The dataset has been collected from an online platform, Kaggle, which is known for hosting a variety of datasets provided by users and organizations. This dataset is named "US used cars dataset" and is provided by a user named Ananaymital.

[US Used cars dataset](https://www.kaggle.com/datasets/ananaymital/us-used-cars-dataset/data)

### Content

This dataset contains a comprehensive list of used cars in the United States, captured in various fields such as '**vin**' (Vehicle Identification Number), '**price**', '**city**', '**mileage**', '**seller_rating**', and many others. These fields provide detailed specifications, condition, and history of the vehicles, dealer information, and sales listing details.



## Description of Data Content

The data was collected around 2020 and spans approximately one year, providing a snapshot of the used car market during that period.

### Vehicle Identification

'**VIN**', This stands for Vehicle Identification Number, a unique code used by the automotive industry to identify individual motor vehicles, towed vehicles, motorcycles, scooters, and mopeds. It's crucial for tracking registrations, warranty claims, thefts, and recalls.

### Physical Attributes

These include various measurements and categorical descriptions of the vehicle's physical characteristics, such as '**back_legroom**' (space for passengers), '**bed_height**' and '**bed_length**' (for trucks), '**body_type**' (sedan, SUV, etc.), '**cabin**' '**size**', '**height**', '**length**', and '**width**'. These attributes can affect the vehicle's desirability depending on the customer's needs and preferences.

### Performance Specifications

Fields like ''**engine_cylinders**', '**engine_displacement**', '**engine_type**', '**horsepower**', '**transmission**', and '**torque**' describe the vehicle's engine performance and capabilities.

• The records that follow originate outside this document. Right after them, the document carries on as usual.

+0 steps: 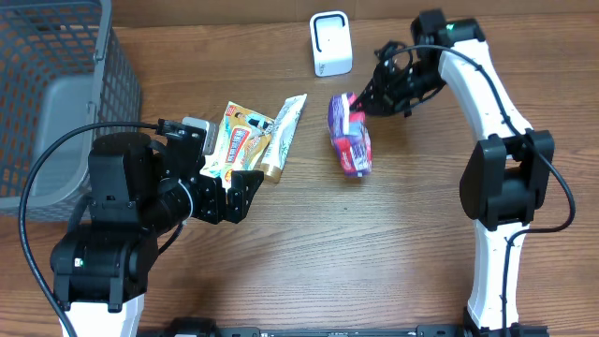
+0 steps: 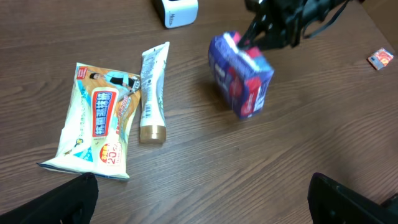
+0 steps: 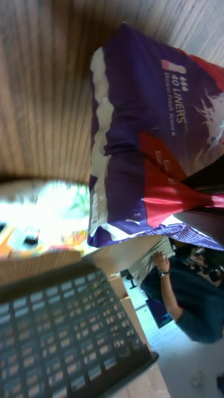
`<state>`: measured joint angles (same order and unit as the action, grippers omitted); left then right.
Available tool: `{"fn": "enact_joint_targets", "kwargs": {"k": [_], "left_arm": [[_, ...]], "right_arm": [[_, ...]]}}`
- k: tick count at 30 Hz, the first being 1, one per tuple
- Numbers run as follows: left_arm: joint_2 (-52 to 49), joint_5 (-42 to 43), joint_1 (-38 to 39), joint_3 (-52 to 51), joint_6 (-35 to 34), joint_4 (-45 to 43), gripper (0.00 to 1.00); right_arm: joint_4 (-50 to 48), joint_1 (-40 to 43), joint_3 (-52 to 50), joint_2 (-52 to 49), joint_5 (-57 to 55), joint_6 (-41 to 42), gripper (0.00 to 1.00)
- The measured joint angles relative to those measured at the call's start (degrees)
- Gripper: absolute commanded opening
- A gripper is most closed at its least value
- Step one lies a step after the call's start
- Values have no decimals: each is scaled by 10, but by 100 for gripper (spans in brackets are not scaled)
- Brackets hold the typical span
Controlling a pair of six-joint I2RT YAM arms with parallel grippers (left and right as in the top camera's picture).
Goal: Scan the item barcode
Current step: 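Set the purple-red pack down at right and open the right gripper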
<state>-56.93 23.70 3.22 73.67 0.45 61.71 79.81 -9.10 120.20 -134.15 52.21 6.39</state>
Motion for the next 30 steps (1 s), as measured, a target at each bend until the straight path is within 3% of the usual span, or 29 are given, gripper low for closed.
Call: {"fn": "enact_joint_targets", "kwargs": {"k": [3,9,12,15,20,30], "left_arm": [[0,0,0,0,0,0,100],[0,0,0,0,0,0,100],[0,0,0,0,0,0,100],[0,0,0,0,0,0,100],[0,0,0,0,0,0,100],[0,0,0,0,0,0,100]], "right_arm": [[-16,1,-41,0,-34,13,11],[13,16,-31,9,-184,58,49],[62,39,9,10,-315,65,64],[100,56,39,10,-388,71,71],[157,76,117,10,-466,66,92],[166,56,124,10,-423,-17,97]]}}
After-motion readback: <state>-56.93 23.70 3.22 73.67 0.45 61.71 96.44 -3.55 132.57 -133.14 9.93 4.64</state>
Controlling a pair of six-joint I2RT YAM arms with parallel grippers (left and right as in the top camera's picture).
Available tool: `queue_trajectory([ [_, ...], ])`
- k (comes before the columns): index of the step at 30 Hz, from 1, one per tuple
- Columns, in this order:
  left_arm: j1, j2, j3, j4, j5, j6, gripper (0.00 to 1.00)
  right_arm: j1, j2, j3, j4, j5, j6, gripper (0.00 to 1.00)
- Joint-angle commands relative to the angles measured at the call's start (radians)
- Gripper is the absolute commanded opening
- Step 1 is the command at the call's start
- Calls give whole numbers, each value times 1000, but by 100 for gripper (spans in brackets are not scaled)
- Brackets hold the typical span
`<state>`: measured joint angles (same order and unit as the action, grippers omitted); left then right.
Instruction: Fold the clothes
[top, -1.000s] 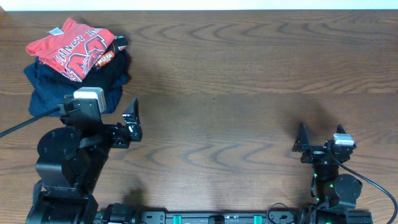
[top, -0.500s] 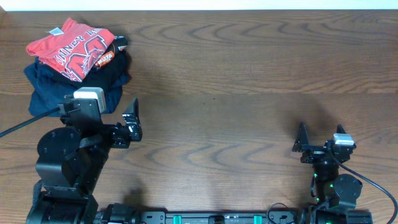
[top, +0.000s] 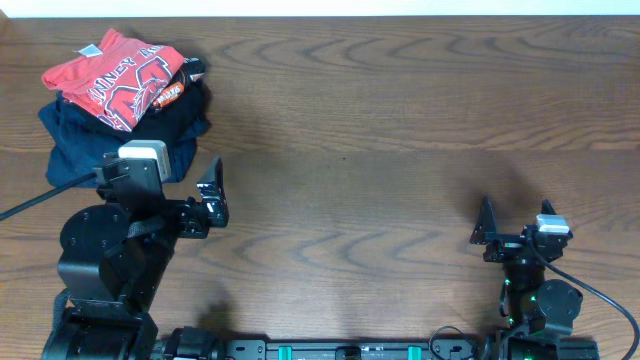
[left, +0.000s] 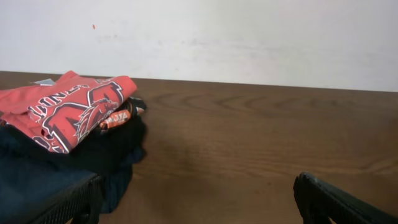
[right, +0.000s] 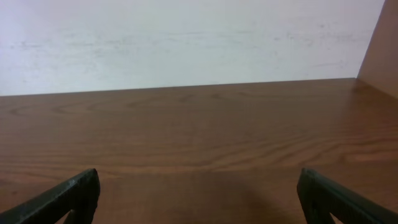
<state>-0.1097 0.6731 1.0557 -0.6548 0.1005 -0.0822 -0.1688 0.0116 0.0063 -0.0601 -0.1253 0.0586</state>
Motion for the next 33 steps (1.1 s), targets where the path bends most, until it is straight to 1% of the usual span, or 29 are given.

These can significantly influence a vehicle's market value, operational costs, and attractiveness to certain buyers.

### Sales and Dealer Information

This includes '**city**', '**dealer_zip**' (geographical location of the dealer), '**franchise_dealer**', '**franchise_make**' (the brand of car the dealer is franchised to sell), '**listing_id**', '**sp_id**' (seller's ID), '**sp_name**' (seller's name). These give context about the sale listing and can influence trust and preference among buyers.

### Condition and History

Fields like '**fleet**' (if a vehicle was part of a fleet), '**frame_damaged**', '**has_accidents**', '**salvage**' (if the car was deemed a total loss), '**vehicle_damage_category**', and '**owner_count**' are critical for potential buyers. They indicate the vehicle's history and condition, which can significantly affect the value and sellability.

### Listing Details

These include '**daysonmarket**' (how long the vehicle has been listed for sale), '**description**', '**listed_date**', '**listing_color**', '**main_picture_url**', '**price**', '**savings_amount**' (discount or deal offerings), and '**seller_rating**' (the rating of the seller, which may affect buyer trust). These details influence how quickly and at what price a vehicle is likely to sell.

### Location Data

'**latitude**' and '**longitude**' provide precise geographical coordinates of the vehicle's location. This data is crucial for analyzing geographical trends, sales area impacts, and regional preferences or variations in pricing.

### Fuel and Economy

This category includes '**city_fuel_economy**', '**combined_fuel_economy**', '**fuel_tank_volume**', '**fuel_type**', and '**highway_fuel_economy**'. These fields are especially important to environmentally conscious buyers or those looking for fuel-efficient vehicles.

### Others

Additional fields like '**wheel_system**', '**year**' (the model year of the car), '**is_certified**' (if the car is certified pre-owned), '**is_cpo**', '**is_new**', '**is_oemcpo**' (whether the vehicle is a certified pre-owned vehicle of the original equipment manufacturer) and more provide other miscellaneous information that buyers might consider.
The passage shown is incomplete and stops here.